* Task requirements
Return all lines of the data in which the string "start" occurs.

* Raw data
________________________

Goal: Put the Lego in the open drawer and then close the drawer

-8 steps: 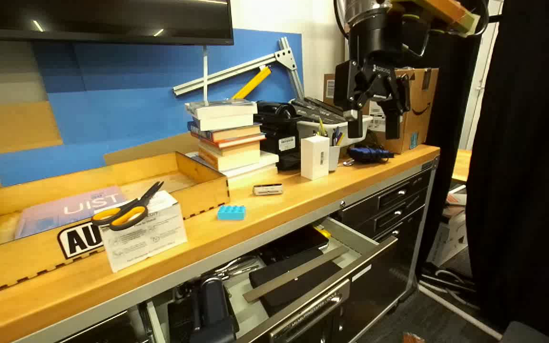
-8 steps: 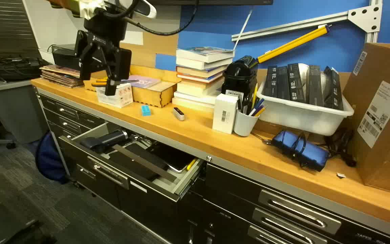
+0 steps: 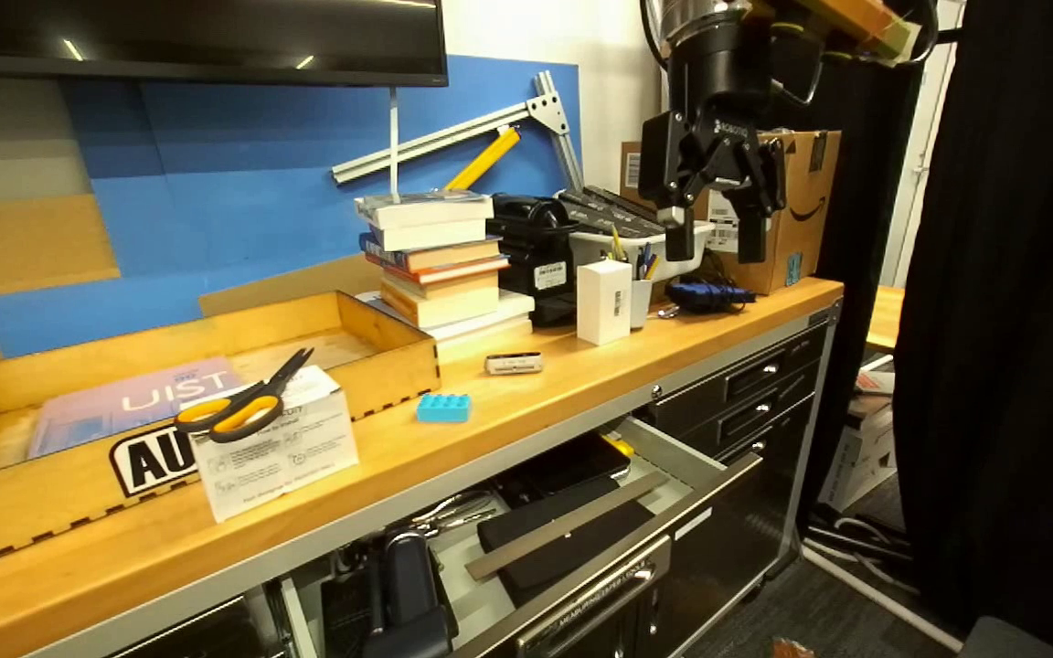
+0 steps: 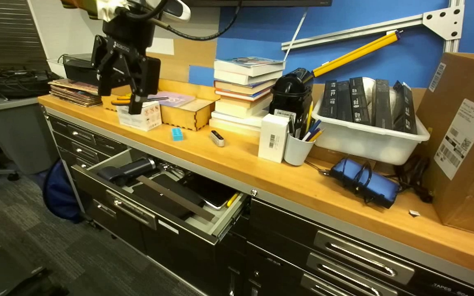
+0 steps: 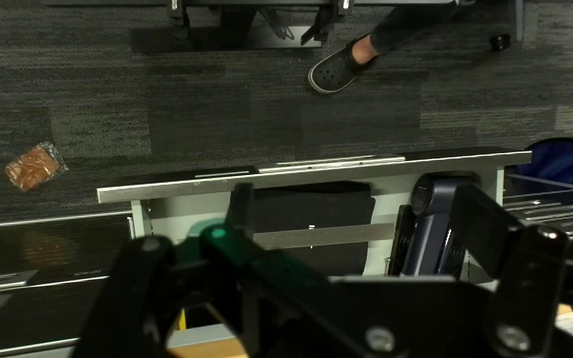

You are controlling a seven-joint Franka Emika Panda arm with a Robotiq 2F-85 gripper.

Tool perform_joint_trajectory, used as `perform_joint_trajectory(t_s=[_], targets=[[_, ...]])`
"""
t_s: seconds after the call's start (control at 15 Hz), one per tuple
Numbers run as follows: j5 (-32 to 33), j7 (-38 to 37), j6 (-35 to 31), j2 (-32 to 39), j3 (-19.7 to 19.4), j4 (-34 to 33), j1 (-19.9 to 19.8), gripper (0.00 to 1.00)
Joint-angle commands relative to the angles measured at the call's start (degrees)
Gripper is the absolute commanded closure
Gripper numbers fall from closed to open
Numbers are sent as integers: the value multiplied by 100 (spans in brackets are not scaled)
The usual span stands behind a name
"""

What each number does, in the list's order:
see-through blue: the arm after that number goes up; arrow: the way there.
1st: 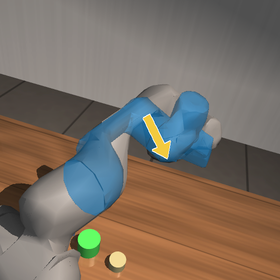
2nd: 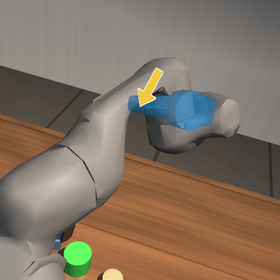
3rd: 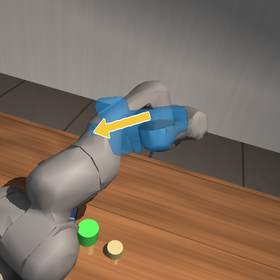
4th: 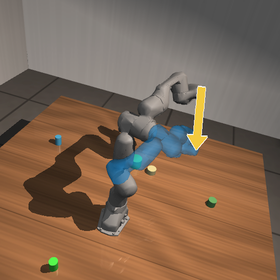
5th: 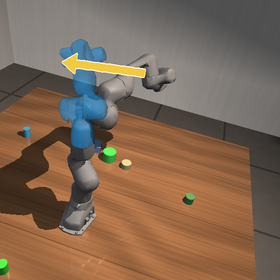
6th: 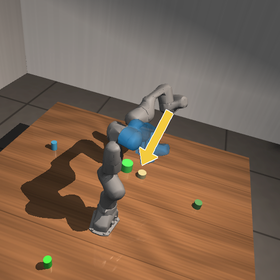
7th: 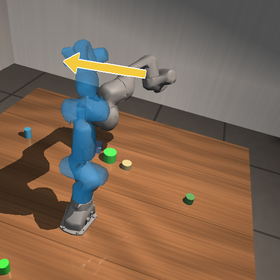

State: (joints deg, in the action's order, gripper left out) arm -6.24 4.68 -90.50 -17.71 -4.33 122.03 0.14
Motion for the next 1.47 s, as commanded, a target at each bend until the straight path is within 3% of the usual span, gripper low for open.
perform_joint_trajectory(t_s=[0.0, 0.33, 0.6, 0.93, 1.4], targets=[[287, -615, -562, 511, 362, -473, 2, 0], [1008, -1527, -1847, 1861, 915, -1462, 206, 0], [1641, -2222, -2252, 3126, 1012, -2390, 515, 0], [1679, -2360, -2075, 4243, 874, -3212, 830, 0], [1480, -2294, -1990, 4897, 806, -3662, 1012, 0]])
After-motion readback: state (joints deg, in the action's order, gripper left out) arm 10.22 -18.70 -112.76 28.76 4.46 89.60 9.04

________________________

* Solved exercise
t_s: seconds after the call's start (control at 15 Hz), one per tuple
Joint-angle commands relative to the angles measured at the call's start (degrees)

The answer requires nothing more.